Pick three of your favorite books on one of your favorite subjects. At least one of the books should have more than one author. For each book, include the title, authors, and two or three other attributes that you find interesting.
Take the information that you’ve selected about these three books, and separately create three files which store the book’s information in HTML (using an html table), XML, and JSON formats (e.g. “books.html”, “books.xml”, and “books.json”). To help you better understand the different file structures, I’d prefer that you create each of these files “by hand” unless you’re already very comfortable with the file formats.

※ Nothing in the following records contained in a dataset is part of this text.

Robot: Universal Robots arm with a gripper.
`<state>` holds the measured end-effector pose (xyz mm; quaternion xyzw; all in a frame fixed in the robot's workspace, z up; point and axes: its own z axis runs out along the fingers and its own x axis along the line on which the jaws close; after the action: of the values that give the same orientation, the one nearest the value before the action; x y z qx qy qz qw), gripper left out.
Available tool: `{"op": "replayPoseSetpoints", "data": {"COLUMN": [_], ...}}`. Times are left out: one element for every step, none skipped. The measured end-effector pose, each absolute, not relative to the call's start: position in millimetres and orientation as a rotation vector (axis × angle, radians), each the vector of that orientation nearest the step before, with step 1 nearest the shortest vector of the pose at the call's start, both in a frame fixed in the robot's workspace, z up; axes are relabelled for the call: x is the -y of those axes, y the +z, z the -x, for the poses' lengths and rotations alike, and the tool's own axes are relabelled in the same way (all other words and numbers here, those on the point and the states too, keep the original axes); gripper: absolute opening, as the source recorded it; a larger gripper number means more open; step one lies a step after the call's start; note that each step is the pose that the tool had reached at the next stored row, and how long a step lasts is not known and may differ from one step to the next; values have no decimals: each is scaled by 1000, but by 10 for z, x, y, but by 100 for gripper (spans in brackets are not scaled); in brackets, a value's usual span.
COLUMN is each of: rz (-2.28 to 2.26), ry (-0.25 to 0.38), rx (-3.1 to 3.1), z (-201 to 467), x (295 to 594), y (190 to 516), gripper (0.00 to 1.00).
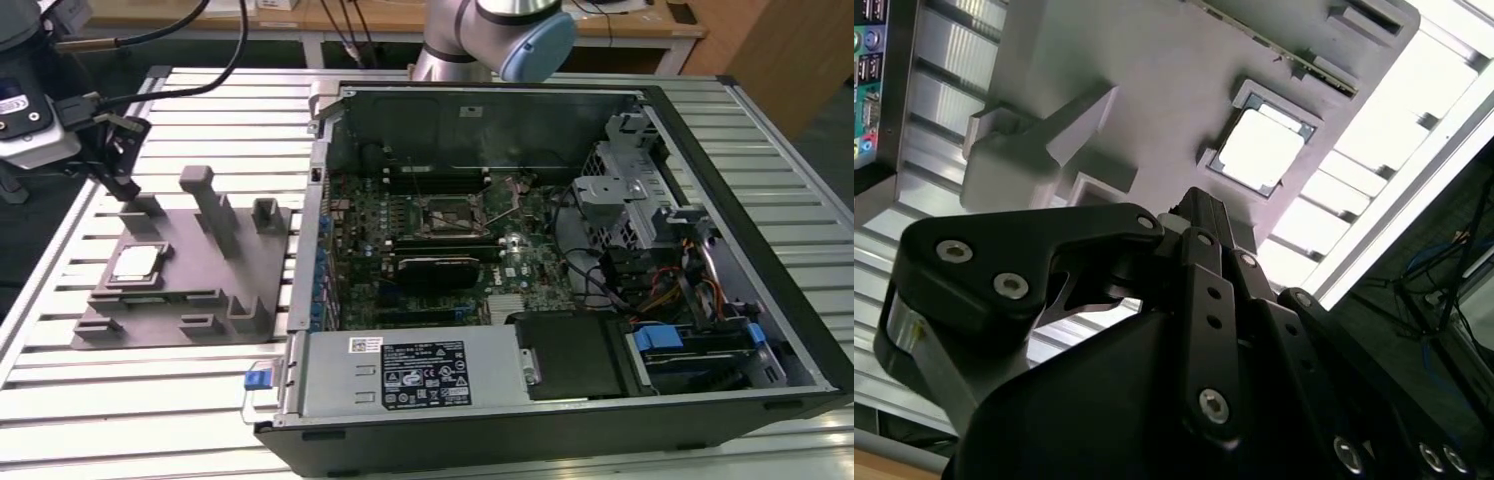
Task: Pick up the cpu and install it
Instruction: 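Pick up the cpu and move it towards the insertion slot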
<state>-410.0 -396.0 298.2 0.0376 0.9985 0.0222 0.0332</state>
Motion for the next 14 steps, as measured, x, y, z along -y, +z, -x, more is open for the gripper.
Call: {"op": "replayPoseSetpoints", "data": {"rz": [-116,-116,-116,-116,-116,-116,-116,-116,-116,-116,-116,-116,-117,-117], "ry": [68,68,68,67,67,66,66,66,66,65,65,65,65,65], "rx": [-3072,-3073,-3073,-3074,-3075,-3075,-3076,-3077,-3078,-3079,-3080,-3081,-3082,-3083], "z": [4106,4111,4114,4116,4118,4119,4121,4123,4124,4126,4127,4127,4128,4129], "x": [3960,3960,3960,3960,3960,3960,3960,3960,3960,3960,3960,3959,3959,3959], "y": [2968,2956,2945,2933,2921,2909,2897,2884,2870,2857,2845,2834,2823,2812], "gripper": [11,11,11,11,11,11,11,11,11,11,11,11,11,11]}}
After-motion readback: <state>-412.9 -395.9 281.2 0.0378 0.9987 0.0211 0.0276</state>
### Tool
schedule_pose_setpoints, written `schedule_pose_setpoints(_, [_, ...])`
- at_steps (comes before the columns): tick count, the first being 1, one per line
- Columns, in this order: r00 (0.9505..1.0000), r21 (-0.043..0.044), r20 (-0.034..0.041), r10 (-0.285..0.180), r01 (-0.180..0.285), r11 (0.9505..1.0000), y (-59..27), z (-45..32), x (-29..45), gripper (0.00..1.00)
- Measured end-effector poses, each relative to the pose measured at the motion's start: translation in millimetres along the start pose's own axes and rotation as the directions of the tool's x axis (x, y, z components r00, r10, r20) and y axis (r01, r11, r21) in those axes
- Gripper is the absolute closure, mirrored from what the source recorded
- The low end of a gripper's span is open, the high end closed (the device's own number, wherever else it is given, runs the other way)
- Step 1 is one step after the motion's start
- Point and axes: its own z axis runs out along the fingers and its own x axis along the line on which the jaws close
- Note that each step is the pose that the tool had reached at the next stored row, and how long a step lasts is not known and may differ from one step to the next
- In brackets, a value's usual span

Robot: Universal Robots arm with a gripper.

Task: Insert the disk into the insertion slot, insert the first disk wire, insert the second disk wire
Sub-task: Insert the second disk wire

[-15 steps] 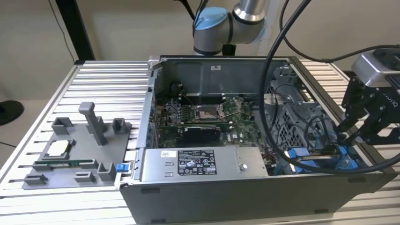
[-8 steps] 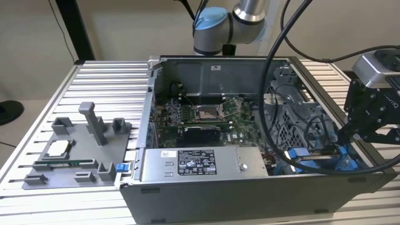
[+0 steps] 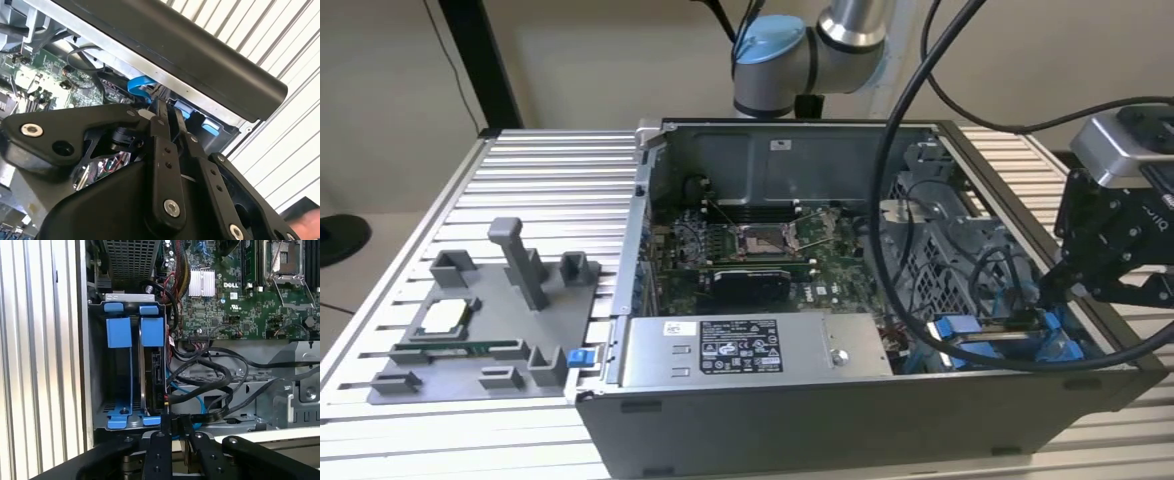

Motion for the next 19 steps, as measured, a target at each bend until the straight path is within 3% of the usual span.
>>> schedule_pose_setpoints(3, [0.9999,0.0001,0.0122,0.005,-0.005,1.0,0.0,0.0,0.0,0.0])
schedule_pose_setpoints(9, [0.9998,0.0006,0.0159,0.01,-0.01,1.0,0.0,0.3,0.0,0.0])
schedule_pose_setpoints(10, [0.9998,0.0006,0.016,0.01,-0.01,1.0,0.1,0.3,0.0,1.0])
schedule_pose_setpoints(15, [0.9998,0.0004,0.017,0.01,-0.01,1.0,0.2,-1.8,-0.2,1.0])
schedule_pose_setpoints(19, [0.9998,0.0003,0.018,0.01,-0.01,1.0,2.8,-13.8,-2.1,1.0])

Write R code, using your packages of choice, to load the information from each of the three sources into separate R data frames. Are the three data frames identical?
Load required libraries:
library(httr)
library(XML)
library(jsonlite)
library(tidyverse)
## -- Attaching packages --------------------------------------- tidyverse 1.3.1 --
## v ggplot2 3.3.5 v purrr 0.3.4
## v tibble 3.1.4 v dplyr 1.0.5
## v tidyr 1.1.3 v stringr 1.4.0
## v readr 2.0.1 v forcats 0.5.1
## -- Conflicts ------------------------------------------ tidyverse_conflicts() --
## x dplyr::filter() masks stats::filter()
## x purrr::flatten() masks jsonlite::flatten()
## x dplyr::lag() masks stats::lag()
The chunk of html code below was used to create the books.html file that will be used in r.
<html>
<table>
<tr>
<th>Title</th>
<th>Author</th>
<th>Publisher</th>
<th>ISBN</th>
<th>Page_Count</th>
</tr>
<tr>
<td>Data Science for Business</td>
<td>Foster Provost, Tom Fawcett</td>
<td>O'Reilly</td>
<td>978-1-449-36132-7</td>
<td>386</td>
</tr>
<tr>
<td>Bayesian Statistics the Fun Way</td>
<td>Will Kurt</td>
<td>no starch press</td>
<td>978-1-59327-956-1</td>
<td>264</td>
</tr>
<tr>
<td>Data Science from Scratch: First Principles with Python</td>
<td>Joel Gruz</td>
<td>O'Reilly</td>
<td>978-1-492-04113-9</td>
<td>384</td>
</tr>
</table>
</body>
</html>
The chunk below reads the html file from github and converts the data into an r dataframe.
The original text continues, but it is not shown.